EXERCISE DESCRIPTION: Lines to return, exactly: from the line with "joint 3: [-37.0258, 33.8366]" to the line with "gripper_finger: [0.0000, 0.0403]" in the entries below, both included.

Dataset entries:
= Beginning of Section =

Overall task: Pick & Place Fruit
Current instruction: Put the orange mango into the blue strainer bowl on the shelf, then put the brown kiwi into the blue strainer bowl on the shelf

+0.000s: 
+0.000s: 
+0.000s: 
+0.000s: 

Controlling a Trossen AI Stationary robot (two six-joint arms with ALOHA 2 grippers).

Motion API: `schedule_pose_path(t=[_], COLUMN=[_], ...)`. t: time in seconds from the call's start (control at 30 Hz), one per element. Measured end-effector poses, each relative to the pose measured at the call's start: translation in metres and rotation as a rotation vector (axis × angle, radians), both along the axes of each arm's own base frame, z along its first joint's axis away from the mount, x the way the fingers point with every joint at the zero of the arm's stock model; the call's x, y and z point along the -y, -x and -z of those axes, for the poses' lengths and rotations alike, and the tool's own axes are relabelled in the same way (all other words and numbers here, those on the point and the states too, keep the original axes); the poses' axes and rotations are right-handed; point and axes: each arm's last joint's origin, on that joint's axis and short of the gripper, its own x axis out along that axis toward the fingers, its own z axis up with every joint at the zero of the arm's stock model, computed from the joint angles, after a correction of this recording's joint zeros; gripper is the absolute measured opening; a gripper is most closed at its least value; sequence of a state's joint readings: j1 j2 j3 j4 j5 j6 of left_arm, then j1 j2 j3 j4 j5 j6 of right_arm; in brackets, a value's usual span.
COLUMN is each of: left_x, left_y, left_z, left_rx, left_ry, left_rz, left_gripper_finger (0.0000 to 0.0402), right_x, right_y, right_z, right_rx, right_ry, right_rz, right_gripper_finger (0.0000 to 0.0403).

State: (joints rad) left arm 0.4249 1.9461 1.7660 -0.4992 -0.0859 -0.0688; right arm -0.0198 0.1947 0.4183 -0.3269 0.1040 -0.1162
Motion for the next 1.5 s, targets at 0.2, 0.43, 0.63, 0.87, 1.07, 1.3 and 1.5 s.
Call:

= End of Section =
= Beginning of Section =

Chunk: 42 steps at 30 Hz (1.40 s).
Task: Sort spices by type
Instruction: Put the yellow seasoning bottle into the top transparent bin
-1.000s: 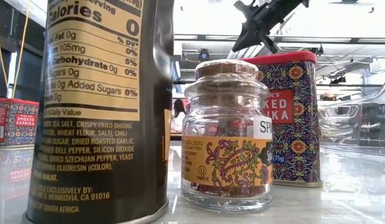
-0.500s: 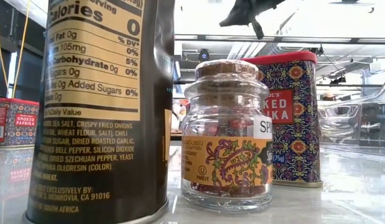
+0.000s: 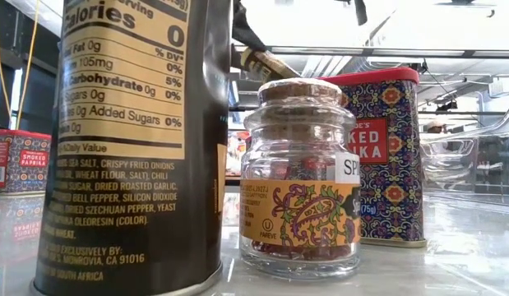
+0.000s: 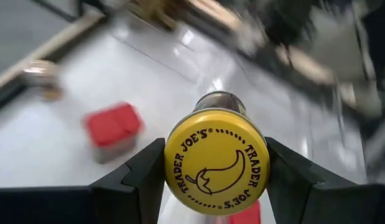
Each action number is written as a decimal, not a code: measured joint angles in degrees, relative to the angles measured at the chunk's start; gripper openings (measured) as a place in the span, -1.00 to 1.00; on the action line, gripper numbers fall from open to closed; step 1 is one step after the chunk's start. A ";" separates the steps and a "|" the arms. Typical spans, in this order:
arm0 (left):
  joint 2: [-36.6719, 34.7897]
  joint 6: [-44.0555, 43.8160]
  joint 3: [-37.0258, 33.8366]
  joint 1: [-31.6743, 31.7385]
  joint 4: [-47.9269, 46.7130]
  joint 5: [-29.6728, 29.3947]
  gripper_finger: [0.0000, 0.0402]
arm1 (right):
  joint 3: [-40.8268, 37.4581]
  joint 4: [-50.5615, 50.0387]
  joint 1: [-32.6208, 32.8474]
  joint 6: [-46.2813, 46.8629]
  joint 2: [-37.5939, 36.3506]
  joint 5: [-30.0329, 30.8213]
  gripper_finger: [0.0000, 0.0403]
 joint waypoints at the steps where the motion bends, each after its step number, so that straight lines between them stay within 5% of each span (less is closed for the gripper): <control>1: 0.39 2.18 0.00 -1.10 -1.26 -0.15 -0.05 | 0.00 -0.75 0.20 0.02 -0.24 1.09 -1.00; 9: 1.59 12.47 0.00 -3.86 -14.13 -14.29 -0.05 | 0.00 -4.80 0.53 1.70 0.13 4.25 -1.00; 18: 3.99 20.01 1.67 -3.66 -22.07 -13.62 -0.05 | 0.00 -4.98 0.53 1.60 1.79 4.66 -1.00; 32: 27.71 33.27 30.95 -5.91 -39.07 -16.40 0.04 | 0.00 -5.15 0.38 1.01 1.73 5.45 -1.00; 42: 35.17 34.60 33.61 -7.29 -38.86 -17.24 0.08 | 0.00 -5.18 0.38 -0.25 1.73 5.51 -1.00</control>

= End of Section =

SOLUTION TO THIS PROBLEM:
  joint 3: [-37.0258, 33.8366]
  joint 1: [-31.6743, 31.7385]
  joint 4: [-47.9269, 46.7130]
  joint 5: [-29.6728, 29.3947]
  gripper_finger: [0.0000, 0.0402]
arm1 (right):
  joint 3: [-40.8268, 37.4581]
  joint 4: [-50.5615, 50.0387]
  joint 1: [-32.6208, 32.8474]
  joint 6: [-46.2813, 46.8629]
  joint 2: [-37.5939, 36.3506]
  joint 5: [-30.0329, 30.8213]
  gripper_finger: [0.0000, 0.0403]

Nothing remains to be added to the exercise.